Fading in works just like fading out: Select a region of sound starting exactly at the first sample of the audio clip with the abrupt beginning. Adjust the selection to be on the order of 10ms long. Use the Effect:Fade In command to smoothly bring up the volume within the selection.

Although fading in and fading out at every edit is a bit painful (and Audacity really should provide some better automation for this), this is critical for professional-sounding editing. Fading in and out over longer time spans can be used in creative and artistic ways to subtly introduce background music or sound effects — it’s not just about removing pops and clicks.

Adjusting Levels

Each track in Audacity has a continuously adjustable volume control called the amplitude envelope. You access the amplitude envelope by selecting the envelope tool (see the selected tool at the upper left in the figure below) and you click and drag on the envelope to make adjustments. To get rid of an envelope breakpoint, drag the breakpoint out of the track (up or down).


Global Levels and Pan

Every track also has a volume control and a pan control. These are available at the left margin of the track. Volume does what you would expect: It scales the amplitude of the entire track. Pan assign a variable amount of signal from left to right in a stereo mix.


Both music and animation sometimes call for timed sequences of events (using our terminology from Monday, an event is something that happens at a point in time, whether it relates to image, sound, robot, or whatever).

One (silly) way to get timed sequences is with code that stops and waits, e.g.

// a sequence of two sounds
turn on sound 1;
wait a bit;
turn off sound1;
turn on sound 2;
wait another bit;
turn off sound 2;

but this stops your program from doing anything else while you wait.

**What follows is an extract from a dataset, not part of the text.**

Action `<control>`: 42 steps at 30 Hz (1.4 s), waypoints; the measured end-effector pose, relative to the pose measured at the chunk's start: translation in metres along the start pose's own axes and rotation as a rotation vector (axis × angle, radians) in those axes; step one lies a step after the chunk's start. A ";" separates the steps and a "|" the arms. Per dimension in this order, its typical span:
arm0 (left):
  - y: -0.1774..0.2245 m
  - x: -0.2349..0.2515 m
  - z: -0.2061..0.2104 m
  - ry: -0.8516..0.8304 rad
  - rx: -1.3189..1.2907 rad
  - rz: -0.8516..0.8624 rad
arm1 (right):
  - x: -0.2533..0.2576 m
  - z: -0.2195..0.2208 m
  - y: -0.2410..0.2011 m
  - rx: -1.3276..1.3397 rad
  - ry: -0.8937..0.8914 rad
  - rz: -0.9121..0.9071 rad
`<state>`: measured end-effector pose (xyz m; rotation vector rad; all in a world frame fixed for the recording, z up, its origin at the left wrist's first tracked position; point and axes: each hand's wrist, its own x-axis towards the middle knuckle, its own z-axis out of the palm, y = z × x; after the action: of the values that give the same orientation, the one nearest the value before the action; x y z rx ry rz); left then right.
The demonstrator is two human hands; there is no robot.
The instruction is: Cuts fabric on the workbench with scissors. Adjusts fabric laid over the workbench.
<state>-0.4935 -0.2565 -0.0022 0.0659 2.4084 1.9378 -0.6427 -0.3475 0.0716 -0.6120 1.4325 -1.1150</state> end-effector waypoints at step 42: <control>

You cannot receive input. You cannot update an animation in draw. You cannot play other sound sequences at the same time.

We need another approach. Think back to our ubiquitous bouncing ball example. How do we preserve the ball location from one frame (call to draw) to the next frame? In order to draw the next frame we have to have a sort of plan for the ball, and we store that “plan” (really just location and velocity) in variables. (Digression: In Computer Science, we call the “plan” or the stored information that affects the future of the program the state of the program. The word “state” comes from Physics and it’s the same word as “state of affairs” — it’s a great concept. E.g. if I want my eReader app to open the book I was reading to the page where I left off, I can say “this app needs to save its state before it exits”.)

Getting back to business here, we need to create state that describes a sequence of events. Let’s use an array of objects. Each object will contain an event time and parameters for an action. We’ll use millis() to keep track of time, and when millis() (converted to seconds) is greater than or equal to the event time, we’ll perform the action and increment an index to point to the next object in the array.

Here’s some code. Notice that the action (act) both plays a tone and draws a box. The freq property is a ratio relative to some starting pitch, so we multiply (arbitrarily) by 800 to get a frequency for the oscillator (first line of the act function). The boxes stay on the canvas because there is no call to background in draw.


How would you change the program if you needed to redraw everything every time draw is called?

What state would you need?

How would you change the program to produce different types of actions?

How would you change the program to play a sequence when an event (mouse click) occurs?